▶ **RECORDED DATA**
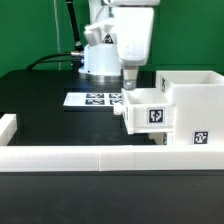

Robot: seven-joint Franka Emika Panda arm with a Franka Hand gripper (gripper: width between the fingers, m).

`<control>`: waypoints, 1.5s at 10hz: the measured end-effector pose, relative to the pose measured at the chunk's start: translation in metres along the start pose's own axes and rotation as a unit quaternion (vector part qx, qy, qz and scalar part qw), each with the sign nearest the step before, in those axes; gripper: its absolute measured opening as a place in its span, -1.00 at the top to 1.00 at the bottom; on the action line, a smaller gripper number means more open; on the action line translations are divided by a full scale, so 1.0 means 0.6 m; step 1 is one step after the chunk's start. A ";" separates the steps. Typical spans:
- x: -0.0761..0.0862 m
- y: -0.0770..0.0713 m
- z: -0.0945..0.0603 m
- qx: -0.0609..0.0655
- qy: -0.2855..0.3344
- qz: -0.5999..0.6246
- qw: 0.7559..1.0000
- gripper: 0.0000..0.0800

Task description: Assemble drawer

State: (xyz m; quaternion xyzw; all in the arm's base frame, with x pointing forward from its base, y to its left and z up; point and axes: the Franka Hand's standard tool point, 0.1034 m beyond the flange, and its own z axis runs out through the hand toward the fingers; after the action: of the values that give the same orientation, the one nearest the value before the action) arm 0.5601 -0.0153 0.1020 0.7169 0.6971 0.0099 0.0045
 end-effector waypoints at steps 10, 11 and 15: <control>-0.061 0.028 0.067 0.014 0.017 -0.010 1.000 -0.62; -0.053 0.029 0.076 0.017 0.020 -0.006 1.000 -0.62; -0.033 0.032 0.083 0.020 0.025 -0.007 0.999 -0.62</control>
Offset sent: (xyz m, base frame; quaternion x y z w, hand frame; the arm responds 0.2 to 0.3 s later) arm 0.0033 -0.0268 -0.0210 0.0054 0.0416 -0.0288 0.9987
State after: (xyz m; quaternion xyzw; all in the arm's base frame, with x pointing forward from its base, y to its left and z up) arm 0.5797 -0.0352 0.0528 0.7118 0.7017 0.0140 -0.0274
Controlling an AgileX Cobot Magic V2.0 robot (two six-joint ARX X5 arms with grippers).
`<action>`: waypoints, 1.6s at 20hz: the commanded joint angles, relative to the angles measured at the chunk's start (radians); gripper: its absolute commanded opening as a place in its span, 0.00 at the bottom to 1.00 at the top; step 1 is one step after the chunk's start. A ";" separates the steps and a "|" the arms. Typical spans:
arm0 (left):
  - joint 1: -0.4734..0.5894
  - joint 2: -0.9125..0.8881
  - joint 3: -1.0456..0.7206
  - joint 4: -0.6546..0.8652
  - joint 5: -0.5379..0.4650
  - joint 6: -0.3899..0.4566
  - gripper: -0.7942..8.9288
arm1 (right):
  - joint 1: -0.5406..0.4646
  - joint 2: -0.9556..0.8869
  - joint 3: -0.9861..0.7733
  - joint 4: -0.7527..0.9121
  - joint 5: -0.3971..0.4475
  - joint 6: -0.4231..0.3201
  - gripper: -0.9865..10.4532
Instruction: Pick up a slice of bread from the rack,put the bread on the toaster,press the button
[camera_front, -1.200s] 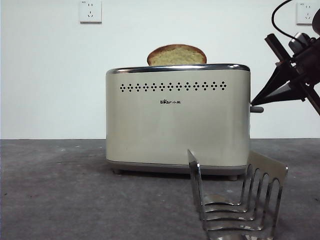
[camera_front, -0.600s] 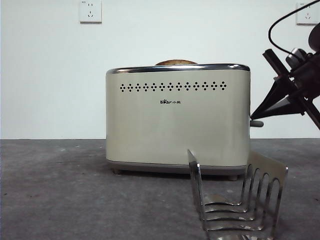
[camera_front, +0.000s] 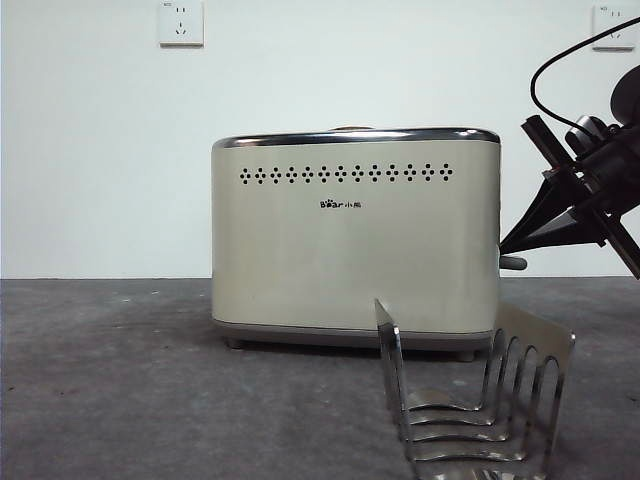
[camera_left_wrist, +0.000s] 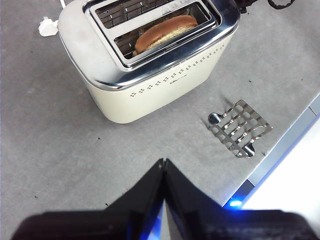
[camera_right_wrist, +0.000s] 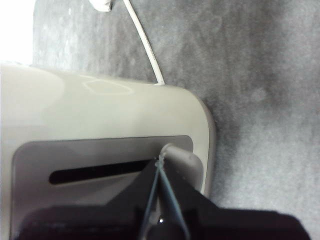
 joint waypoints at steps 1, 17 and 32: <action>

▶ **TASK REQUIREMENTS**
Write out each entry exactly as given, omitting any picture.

▶ **WRITTEN RESPONSE**
Robot: seven-joint Franka Emika Panda arm with a Franka Hand gripper (gripper: width between the fingers, m).

`<control>`: waypoints, 1.5s at 10hz: the measured end-effector pose, relative to the pose measured at the chunk's start: translation in metres along the start pose's own axes and rotation as a unit quaternion (vector part qx, qy, qz and scalar part qw), each with the sign nearest the step before, in those axes; gripper: its absolute measured opening as a place in its span, -1.00 at the top to 1.00 at the bottom; on the action line, a smaller gripper number means more open; on the action line translations are divided by a full scale, so 1.0 means 0.6 m; step 1 is one step after the chunk's start. A ";" separates the steps. Typical spans:
- x: -0.0761..0.0862 m
- y: -0.0770..0.0713 m
- z: -0.0945..0.0603 m
- qx: -0.0609..0.0655
- qy: -0.2855..0.3344
- qz: -0.5999..0.6246
- qw: 0.7559..1.0000
- gripper: 0.0000..0.0800

Task description: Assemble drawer

State: (xyz m; quaternion xyzw; all in the arm's base frame, with x pointing forward from its base, y to its left and z up; point and axes: the Franka Hand's standard tool point, 0.1034 m beyond the flange, and its own z axis runs out through the hand toward the fingers; after the action: of the values that give the same orientation, the one nearest the value before the action) arm 0.5601 -0.0153 0.1020 0.7169 0.6971 0.0099 0.0045
 end-effector waypoints at steps 10, 11 and 15: <control>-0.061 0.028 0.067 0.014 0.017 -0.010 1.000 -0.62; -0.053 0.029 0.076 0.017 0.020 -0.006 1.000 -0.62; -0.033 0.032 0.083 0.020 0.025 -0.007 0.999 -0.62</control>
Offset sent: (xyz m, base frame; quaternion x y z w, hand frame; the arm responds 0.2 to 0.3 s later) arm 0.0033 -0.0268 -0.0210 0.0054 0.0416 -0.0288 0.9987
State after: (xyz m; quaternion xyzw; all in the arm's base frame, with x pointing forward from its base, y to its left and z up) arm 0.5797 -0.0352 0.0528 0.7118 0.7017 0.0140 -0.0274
Controlling an AgileX Cobot Magic V2.0 robot (two six-joint ARX X5 arms with grippers).
`<action>`: waypoints, 1.6s at 20hz: the commanded joint angles, relative to the angles measured at the chunk's start (radians); gripper: its absolute commanded opening as a place in its span, 0.00 at the bottom to 1.00 at the top; step 1 is one step after the chunk's start. A ";" separates the steps and a "|" the arms. Typical spans:
arm0 (left):
  - joint 1: -0.4734..0.5894
  - joint 2: -0.9125..0.8881
  - joint 3: -1.0456..0.7206
  - joint 4: -0.6546..0.8652
  - joint 5: -0.5379..0.4650
  - joint 6: -0.3899..0.4566
  - gripper: -0.7942..8.9288
arm1 (right):
  - joint 1: -0.5406..0.4646
  - joint 2: -0.9556..0.8869
  - joint 3: -0.9861..0.7733
  - joint 4: -0.7527..0.9121
  - joint 5: -0.3971..0.4475
  - joint 6: -0.4231..0.3201
  - gripper: -0.9865..10.4532
Instruction: Pick up a slice of bread from the rack,put the bread on the toaster,press the button
[camera_front, -1.200s] 
[camera_front, -0.600s] 
[camera_front, +0.000s] 
[camera_left_wrist, +0.000s] 
[camera_right_wrist, +0.000s] 
 joint waypoints at steps 1, 17 and 32: <action>

Nothing else is required to finish the exercise.